**How to complete this task**
Transcribe the full listing with no word altered.

**Data excerpt**

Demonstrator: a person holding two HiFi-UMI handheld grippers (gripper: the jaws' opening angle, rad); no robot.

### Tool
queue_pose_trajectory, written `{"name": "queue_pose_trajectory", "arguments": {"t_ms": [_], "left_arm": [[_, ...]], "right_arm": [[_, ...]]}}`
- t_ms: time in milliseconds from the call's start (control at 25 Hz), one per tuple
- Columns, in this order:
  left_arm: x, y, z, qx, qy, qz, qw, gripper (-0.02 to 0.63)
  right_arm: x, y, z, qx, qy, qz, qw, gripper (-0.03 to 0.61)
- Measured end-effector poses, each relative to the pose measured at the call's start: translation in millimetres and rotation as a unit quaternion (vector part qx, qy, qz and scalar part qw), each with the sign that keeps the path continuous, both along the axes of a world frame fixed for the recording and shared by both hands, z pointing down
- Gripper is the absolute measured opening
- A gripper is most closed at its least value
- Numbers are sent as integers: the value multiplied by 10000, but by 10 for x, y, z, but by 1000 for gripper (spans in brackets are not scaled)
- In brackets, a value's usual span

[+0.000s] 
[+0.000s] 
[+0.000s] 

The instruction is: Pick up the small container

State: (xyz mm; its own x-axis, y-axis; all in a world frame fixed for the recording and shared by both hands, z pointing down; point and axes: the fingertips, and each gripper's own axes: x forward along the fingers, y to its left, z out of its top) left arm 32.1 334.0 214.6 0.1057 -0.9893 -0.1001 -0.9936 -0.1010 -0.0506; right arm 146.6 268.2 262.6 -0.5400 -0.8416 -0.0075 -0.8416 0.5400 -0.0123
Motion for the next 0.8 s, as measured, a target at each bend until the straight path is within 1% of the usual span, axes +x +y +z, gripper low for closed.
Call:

**Finished task**
Demonstrator: a person holding two HiFi-UMI handheld grippers (gripper: the jaws' opening angle, rad); no robot.

### Tool
queue_pose_trajectory, written `{"name": "queue_pose_trajectory", "arguments": {"t_ms": [_], "left_arm": [[_, ...]], "right_arm": [[_, ...]]}}`
- t_ms: time in milliseconds from the call's start (control at 25 Hz), one per tuple
- Columns, in this order:
  left_arm: x, y, z, qx, qy, qz, qw, gripper (-0.02 to 0.63)
  right_arm: x, y, z, qx, qy, qz, qw, gripper (-0.03 to 0.61)
- Measured end-effector poses, each relative to the pose measured at the call's start: translation in millimetres and rotation as a unit quaternion (vector part qx, qy, qz and scalar part qw), each with the sign that keeps the path continuous, both along the axes of a world frame fixed for the recording and shared by both hands, z pointing down
- Gripper is the absolute measured opening
- A gripper is most closed at its least value
- Numbers are sent as integers: the value multiplied by 10000, but by 10 for x, y, z, but by 1000 for gripper (spans in brackets are not scaled)
- In brackets, a value's usual span

[+0.000s] 
[+0.000s] 
[+0.000s] 

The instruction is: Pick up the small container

State: (xyz mm; its own x-axis, y-axis; all in a world frame fixed for the recording and shared by both hands, z pointing down; point and axes: the fingertips, and each gripper's own axes: x forward along the fingers, y to its left, z out of its top) left arm 32.1 334.0 214.6 0.1057 -0.9893 -0.1001 -0.9936 -0.1010 -0.0506; right arm 146.6 268.2 262.6 -0.5400 -0.8416 -0.0075 -0.8416 0.5400 -0.0123
Motion for the next 0.8 s, as measured, a target at each bend until the straight path is within 1% of the usual span, axes +x +y +z, gripper low for closed.
Call:

No more output is required.